PORT ST. LUCIE, Fla. -- Yoenis Cespedes rolled through the Tradition Field gates early Sunday morning in a vehicle that barely fit into his parking space. Calling it a pickup truck would be like referring to an aircraft carrier as a boat. Like Cespedes himself, the four-wheeled machine was flashy, powerful and expensive.
But now that Cespedes has arrived at spring training — three days early, for those keeping track — it’s still going to be a while before we find out exactly what the Mets bought with that three-year, $75-million contract. Or perhaps more accurately, the one-year, $27.5-million deal Cespedes can walk away from at the end of this season.

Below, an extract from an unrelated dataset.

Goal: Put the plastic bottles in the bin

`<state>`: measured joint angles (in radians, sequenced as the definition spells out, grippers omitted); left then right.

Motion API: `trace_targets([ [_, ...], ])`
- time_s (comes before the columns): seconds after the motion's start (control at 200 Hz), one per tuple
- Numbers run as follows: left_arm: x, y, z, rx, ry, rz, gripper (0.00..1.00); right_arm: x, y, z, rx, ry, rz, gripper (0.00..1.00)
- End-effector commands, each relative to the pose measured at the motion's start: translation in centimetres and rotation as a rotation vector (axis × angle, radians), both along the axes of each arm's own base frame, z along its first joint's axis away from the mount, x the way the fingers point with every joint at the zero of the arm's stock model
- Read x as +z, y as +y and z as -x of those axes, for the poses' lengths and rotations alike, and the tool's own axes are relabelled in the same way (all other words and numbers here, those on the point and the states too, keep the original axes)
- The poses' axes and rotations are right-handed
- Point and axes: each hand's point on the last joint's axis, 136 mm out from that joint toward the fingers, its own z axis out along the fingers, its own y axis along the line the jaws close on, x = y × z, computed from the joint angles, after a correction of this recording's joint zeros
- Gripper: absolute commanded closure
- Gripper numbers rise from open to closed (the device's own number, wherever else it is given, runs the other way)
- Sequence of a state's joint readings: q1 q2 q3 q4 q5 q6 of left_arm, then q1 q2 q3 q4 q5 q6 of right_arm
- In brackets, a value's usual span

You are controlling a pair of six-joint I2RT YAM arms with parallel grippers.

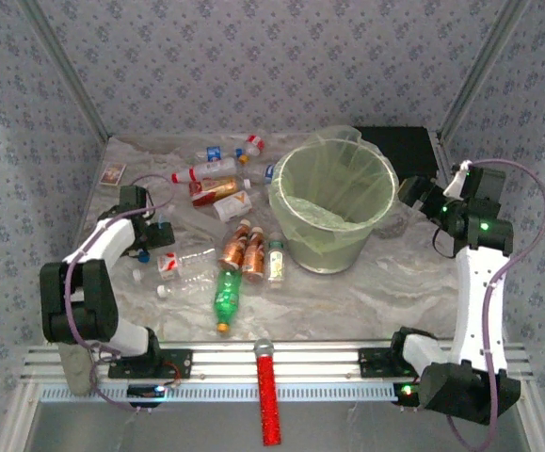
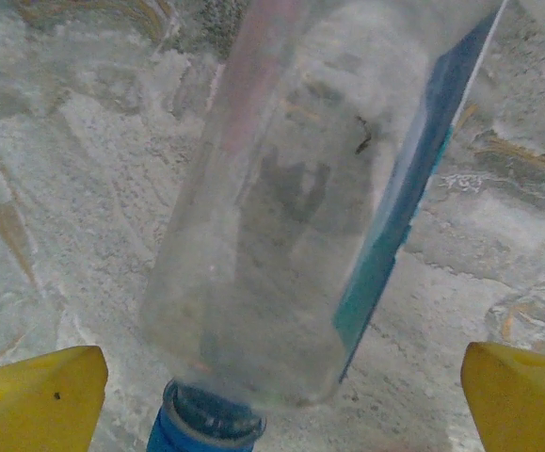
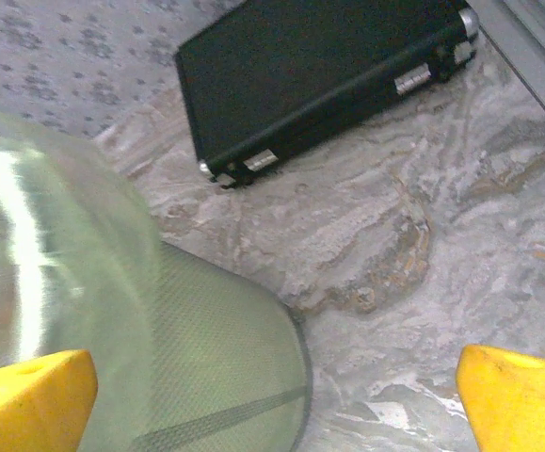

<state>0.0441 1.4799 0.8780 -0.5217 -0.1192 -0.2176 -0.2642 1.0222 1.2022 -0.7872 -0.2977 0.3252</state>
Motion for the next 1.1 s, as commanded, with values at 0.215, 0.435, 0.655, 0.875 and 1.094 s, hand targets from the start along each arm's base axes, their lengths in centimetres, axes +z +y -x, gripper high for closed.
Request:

Can Cespedes return to being the two-month wrecking ball who batted .287 with 17 homers, 44 RBIs and a .942 OPS in 57 games after his trade to the Mets? Or will he be more like the guy with the career OPS below .800 who previously never hit more than 26 homers — back in 2013 — and slumped in the playoffs (.222, 17 strikeouts, 54 at-bats) last October?
The truth probably is somewhere in between, or at least that’s what the Mets likely would settle for. To think Cespedes can be a blue-and-orange Superman again for six or seven months (counting another playoff run) seems unrealistic. We won’t say impossible, however, and Terry Collins is keeping his fingers crossed.

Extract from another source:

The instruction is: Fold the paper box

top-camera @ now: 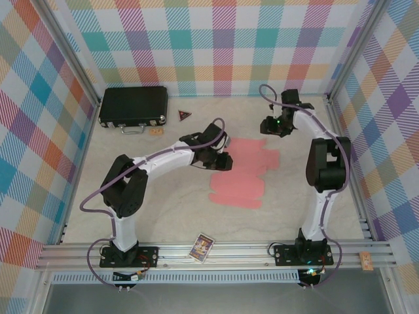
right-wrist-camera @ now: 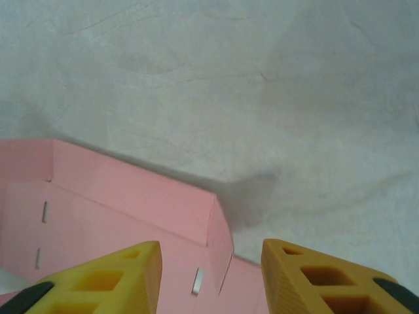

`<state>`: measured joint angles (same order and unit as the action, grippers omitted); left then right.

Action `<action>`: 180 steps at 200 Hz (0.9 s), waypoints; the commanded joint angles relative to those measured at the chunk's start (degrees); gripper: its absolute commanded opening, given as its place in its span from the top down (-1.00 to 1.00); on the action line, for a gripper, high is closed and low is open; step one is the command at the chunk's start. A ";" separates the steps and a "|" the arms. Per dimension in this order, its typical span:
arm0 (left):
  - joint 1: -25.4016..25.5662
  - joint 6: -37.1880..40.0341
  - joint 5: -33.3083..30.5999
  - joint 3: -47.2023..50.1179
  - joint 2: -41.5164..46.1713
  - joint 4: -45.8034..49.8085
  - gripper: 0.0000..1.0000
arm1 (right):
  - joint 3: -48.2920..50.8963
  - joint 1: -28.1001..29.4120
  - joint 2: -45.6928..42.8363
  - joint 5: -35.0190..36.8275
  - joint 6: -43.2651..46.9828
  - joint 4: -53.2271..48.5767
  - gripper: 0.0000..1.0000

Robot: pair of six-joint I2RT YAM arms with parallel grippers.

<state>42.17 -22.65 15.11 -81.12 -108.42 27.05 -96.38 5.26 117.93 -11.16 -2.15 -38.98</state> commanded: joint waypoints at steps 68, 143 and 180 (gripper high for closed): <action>0.54 -2.21 0.73 6.84 -4.59 -3.40 0.85 | -15.79 -0.16 13.01 -10.47 11.65 -8.35 0.02; -2.78 5.52 -5.78 6.71 -6.40 1.61 0.92 | -18.10 -0.16 15.14 -9.67 14.93 -12.19 0.01; -4.60 9.79 -6.57 5.49 -6.53 4.23 0.92 | -19.60 -0.32 16.12 -11.14 17.11 -14.92 0.00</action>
<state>39.29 -17.32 11.75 -74.96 -113.32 26.13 -113.51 5.26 133.21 -20.05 11.79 -50.19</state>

“We don’t know,” he said. “This guy is a very good player. I think this is the first time where he knows he’s going to be in a place for a while. We’ll just have to wait and see. My years in Pittsburgh, they kept saying the same thing about Barry [Bonds]. That he can’t do it again next year. And then he just did better.”
We get Collins’ point, even if Bonds’ name is kind of radioactive these days. But there also is another factor here, and that’s how Cespedes deals with the extra scrutiny from Day 1 of spring training. He’s been under the microscope to varying degrees since the A’s signed him as the Next Big Thing out of Cuba in 2012. This, however, is a little different.
Cespedes is the highest-paid player on the defending National League champions and the one being relied on to shoulder the bulk of the heavy lifting in the middle of the lineup. The fact that it’s with the Mets, a team with a hyper-attentive fan base in the biggest media market, only turns up the heat. That pressure is a real, tangible element, and everything Cespedes does is going to be examined. That includes Grapefruit League games.
“It’s not something new I have to get used to,” Cespedes said. “I’m preparing for the season. I don’t put too much into what goes on in spring training.”
Maybe he doesn’t. But Cespedes quickly attracted an audience Sunday for his private BP session on Field 2 with hitting coach Kevin Long.
Cespedes often prefers to take his swings in the indoor cages — as we discovered by his pregame absences last season — but this time he chose to do some flexing outside, maybe to test the wind patterns at his new spring training home.
Cespedes cleared the fences by plenty, and Long said he notices an attitude change in his homer-hitting pupil when there’s people watching — just as Cespedes shifted into a higher gear for the playoff stretch a year ago, when the Mets needed an offensive savior to help nail down the NL East title.
“I’ve always said superstar players can do things that other players can’t do,” Long said. “And when they turn on that switch, they can carry you for a long time. The two months he had were incredible. He’s a dangerous guy and he’s a superstar, and that’s what he did.”
But Cespedes also is human, and Long suggested he might have been a little fatigued once the Mets got to October. The trick is to limit the streakiness Cespedes showed last season, or at least shorten the cool spells. The encouraging part is that Cespedes definitely seems comfortable with the Mets and looks just as strong as the last time we saw him on a baseball field.
Living up to the hype? That comes later.